--- RAW DATA Enclosed Below ---

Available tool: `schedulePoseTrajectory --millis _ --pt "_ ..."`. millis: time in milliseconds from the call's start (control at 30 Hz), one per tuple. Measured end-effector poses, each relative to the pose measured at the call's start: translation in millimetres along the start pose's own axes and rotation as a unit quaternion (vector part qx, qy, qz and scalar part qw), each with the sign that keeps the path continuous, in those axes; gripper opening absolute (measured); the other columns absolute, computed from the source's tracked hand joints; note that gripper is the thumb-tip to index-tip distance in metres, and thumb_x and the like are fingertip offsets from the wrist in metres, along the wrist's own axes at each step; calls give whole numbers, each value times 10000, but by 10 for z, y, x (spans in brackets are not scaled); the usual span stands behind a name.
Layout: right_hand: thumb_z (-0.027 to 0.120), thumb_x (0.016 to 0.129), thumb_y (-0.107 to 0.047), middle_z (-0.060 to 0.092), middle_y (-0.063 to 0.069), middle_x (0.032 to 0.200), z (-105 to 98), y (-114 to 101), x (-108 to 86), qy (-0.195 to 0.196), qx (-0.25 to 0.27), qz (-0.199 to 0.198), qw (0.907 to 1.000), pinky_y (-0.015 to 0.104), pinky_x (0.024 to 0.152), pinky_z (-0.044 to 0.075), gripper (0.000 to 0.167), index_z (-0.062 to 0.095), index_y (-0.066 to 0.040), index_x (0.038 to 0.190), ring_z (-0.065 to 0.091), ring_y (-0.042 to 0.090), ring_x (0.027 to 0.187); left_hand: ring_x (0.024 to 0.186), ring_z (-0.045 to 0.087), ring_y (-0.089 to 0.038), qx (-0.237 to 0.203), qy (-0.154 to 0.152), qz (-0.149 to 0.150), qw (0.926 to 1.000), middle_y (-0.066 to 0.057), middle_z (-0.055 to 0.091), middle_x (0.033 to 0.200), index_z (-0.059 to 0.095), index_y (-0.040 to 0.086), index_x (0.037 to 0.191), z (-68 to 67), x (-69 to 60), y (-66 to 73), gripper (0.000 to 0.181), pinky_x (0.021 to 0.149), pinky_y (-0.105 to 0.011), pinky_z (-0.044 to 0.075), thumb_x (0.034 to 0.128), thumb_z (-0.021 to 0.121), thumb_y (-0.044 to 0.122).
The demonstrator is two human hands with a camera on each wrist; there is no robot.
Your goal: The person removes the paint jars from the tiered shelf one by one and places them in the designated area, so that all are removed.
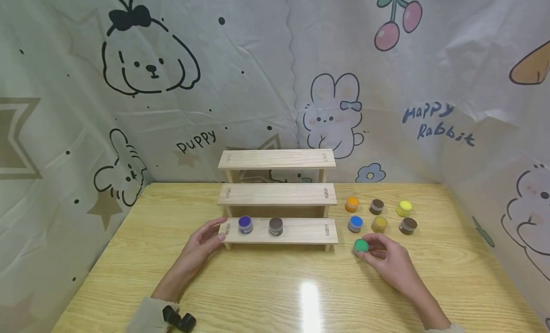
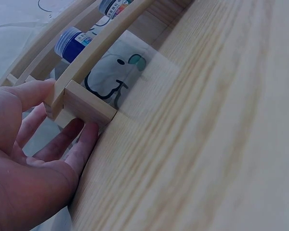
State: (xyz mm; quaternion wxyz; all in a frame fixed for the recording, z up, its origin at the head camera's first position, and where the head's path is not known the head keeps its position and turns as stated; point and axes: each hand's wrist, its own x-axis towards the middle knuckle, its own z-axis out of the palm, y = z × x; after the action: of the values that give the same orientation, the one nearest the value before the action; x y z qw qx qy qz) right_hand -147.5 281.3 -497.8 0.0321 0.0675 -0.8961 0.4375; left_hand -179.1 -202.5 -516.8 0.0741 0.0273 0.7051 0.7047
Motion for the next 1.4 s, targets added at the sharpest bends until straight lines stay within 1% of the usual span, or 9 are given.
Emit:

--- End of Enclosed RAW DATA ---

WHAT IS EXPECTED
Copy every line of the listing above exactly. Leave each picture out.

THE COMPLETED TASK
Available tool: `schedulePoseTrajectory --millis _ --pt "_ ..."`. millis: time in milliseconds from the call's start (control at 30 Hz), one per tuple. Measured end-effector poses, each relative to the pose measured at the call's start: translation in millimetres along the start pose's own axes and rotation as a unit quaternion (vector part qx, qy, qz and scalar part qw), each with the sign that keeps the path continuous, in those axes; gripper opening absolute (measured); the other columns absolute, computed from the source's tracked hand joints; note that gripper is the thumb-tip to index-tip distance in metres, and thumb_x and the like are fingertip offsets from the wrist in metres, along the wrist's own axes at each step; calls give whole numbers, each value times 10000, but by 10 for z, y, x (spans in brackets are not scaled); the usual span stands behind a name.
Layout: right_hand: thumb_z (-0.027 to 0.120), thumb_x (0.016 to 0.129), thumb_y (-0.107 to 0.047), middle_z (-0.060 to 0.092), middle_y (-0.063 to 0.069), middle_x (0.032 to 0.200), z (-105 to 98), y (-114 to 101), x (-108 to 86), qy (-0.195 to 0.196), qx (-0.25 to 0.27), qz (-0.199 to 0.198), qw (0.907 to 1.000), pinky_y (-0.015 to 0.104), pinky_x (0.024 to 0.152), pinky_z (-0.044 to 0.075), gripper (0.000 to 0.167), index_z (-0.062 to 0.095), index_y (-0.066 to 0.040), index_x (0.038 to 0.190), ring_z (-0.065 to 0.091), ring_y (-0.042 to 0.090), ring_x (0.027 to 0.187); left_hand: ring_x (0.024 to 0.186), ring_z (-0.045 to 0.087), ring_y (-0.089 to 0.038), qx (-0.237 to 0.203), qy (-0.154 to 0.152), qz (-0.149 to 0.150), qw (0.926 to 1.000), middle_y (-0.066 to 0.057), middle_z (-0.055 to 0.091), middle_x (0.033 to 0.200), index_z (-0.059 to 0.095), index_y (-0.040 to 0.086), index_x (0.037 to 0.191), z (-68 to 67), x (-69 to 60), y (-66 to 73), gripper (0.000 to 0.181), pinky_x (0.021 to 0.149), pinky_y (-0.105 to 0.011), pinky_z (-0.044 to 0.075), thumb_x (0.034 to 0.128), thumb_z (-0.021 to 0.121), thumb_y (-0.044 to 0.122).
The demonstrator is two human hands with a camera on each wrist; there is no robot.
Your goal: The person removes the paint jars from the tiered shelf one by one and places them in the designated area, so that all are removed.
State: (xyz mm; quaternion wxyz; all in a frame fixed for the recording, z up, its origin at the head camera's first position, and where the head's path is not known the head keeps its position and turns as stated; point and axes: each hand's wrist, its own x-axis towards the middle knuckle, its own z-axis out of the palm, y = z × x; after the action: of the values that give the same orientation, the one nearest the value before the action; x y z qw qx qy qz) right_hand -147.5 281.3 -497.8 0.0321 0.0675 -0.8961 0.4375; left_hand -179.1 -202.5 -516.8 0.0741 0.0273 0.7051 0.7047
Motion for the next 1.4 s, targets added at the sharpest bends until straight lines stay within 1% of the usual span, or 9 are given.
Emit:

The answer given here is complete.